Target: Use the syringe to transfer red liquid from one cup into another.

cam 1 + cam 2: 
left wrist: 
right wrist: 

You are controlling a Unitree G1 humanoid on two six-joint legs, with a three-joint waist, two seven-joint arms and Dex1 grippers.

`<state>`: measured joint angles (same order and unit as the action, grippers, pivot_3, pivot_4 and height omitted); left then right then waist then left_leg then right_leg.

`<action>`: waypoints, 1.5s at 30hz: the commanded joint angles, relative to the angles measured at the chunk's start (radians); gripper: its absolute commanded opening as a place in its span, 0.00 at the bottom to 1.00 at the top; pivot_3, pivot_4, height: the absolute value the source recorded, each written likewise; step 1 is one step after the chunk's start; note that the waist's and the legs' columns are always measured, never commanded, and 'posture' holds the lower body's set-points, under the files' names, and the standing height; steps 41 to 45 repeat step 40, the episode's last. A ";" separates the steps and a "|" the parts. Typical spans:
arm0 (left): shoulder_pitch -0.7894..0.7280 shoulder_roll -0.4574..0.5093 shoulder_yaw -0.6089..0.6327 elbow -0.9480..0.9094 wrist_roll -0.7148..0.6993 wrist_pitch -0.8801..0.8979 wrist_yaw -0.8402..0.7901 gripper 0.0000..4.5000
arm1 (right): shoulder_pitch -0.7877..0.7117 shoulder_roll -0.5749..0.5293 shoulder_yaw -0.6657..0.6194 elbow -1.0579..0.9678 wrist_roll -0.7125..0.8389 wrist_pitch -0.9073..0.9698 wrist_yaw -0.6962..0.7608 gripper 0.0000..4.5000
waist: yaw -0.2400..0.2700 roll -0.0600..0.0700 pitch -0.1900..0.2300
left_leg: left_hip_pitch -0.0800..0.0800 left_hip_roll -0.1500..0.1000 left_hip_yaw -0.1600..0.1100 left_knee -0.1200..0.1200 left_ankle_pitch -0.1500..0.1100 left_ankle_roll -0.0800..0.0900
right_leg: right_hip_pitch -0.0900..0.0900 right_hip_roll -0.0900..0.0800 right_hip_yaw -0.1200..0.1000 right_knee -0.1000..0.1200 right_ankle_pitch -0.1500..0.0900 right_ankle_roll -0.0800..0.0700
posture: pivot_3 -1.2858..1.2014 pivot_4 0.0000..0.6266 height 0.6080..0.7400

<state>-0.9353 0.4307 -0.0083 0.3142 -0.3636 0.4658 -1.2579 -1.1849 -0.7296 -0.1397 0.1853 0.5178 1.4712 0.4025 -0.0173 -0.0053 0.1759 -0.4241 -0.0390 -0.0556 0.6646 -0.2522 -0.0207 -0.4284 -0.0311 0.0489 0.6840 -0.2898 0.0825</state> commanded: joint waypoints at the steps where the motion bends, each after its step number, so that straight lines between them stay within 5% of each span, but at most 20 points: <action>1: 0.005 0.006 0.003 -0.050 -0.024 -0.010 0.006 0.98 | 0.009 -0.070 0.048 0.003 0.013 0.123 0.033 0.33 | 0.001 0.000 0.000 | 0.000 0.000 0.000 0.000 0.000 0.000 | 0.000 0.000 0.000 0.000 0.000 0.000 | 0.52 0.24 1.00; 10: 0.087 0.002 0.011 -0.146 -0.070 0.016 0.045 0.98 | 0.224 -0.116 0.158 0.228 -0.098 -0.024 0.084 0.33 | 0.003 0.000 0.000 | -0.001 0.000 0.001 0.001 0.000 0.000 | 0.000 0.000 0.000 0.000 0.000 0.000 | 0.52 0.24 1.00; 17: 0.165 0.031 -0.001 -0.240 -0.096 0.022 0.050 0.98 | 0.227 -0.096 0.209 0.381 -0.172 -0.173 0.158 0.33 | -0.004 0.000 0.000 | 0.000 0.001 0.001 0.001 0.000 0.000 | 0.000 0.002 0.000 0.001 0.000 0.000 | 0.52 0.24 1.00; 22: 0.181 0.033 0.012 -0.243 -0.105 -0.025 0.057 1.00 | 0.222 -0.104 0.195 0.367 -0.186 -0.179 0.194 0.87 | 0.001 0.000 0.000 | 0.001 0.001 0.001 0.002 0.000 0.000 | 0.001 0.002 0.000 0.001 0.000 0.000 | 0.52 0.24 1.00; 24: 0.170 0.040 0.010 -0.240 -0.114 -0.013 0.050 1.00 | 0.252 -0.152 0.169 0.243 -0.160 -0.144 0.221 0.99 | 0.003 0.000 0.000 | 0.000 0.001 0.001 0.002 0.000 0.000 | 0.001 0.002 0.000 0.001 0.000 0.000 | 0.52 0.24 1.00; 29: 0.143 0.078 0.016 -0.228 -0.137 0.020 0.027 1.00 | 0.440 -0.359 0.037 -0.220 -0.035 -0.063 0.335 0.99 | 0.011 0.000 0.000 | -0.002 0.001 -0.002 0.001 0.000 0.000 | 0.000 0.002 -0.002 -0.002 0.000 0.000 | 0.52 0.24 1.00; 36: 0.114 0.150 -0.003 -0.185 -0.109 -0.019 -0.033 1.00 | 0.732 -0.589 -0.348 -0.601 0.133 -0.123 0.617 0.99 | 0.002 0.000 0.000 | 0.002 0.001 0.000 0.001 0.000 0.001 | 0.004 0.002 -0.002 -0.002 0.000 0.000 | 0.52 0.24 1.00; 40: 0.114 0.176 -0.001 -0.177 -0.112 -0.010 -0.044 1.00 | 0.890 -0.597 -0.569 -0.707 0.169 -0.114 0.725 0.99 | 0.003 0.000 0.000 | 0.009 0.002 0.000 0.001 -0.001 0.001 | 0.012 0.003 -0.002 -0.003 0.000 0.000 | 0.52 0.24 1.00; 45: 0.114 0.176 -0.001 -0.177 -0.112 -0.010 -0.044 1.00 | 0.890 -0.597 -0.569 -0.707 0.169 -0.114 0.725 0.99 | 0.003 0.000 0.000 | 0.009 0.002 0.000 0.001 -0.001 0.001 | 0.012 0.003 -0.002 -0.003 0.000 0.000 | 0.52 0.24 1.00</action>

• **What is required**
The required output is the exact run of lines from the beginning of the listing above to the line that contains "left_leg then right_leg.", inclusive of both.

• **Response**
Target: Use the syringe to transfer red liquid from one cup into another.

cam 1 + cam 2: 
left wrist: 
right wrist: 

You are controlling a Unitree G1 humanoid on two six-joint legs, with a three-joint waist, two seven-joint arms and Dex1 grippers.

`<state>`: measured joint angles (same order and unit as the action, grippers, pivot_3, pivot_4 and height omitted); left then right then waist then left_leg then right_leg.

This output is complete.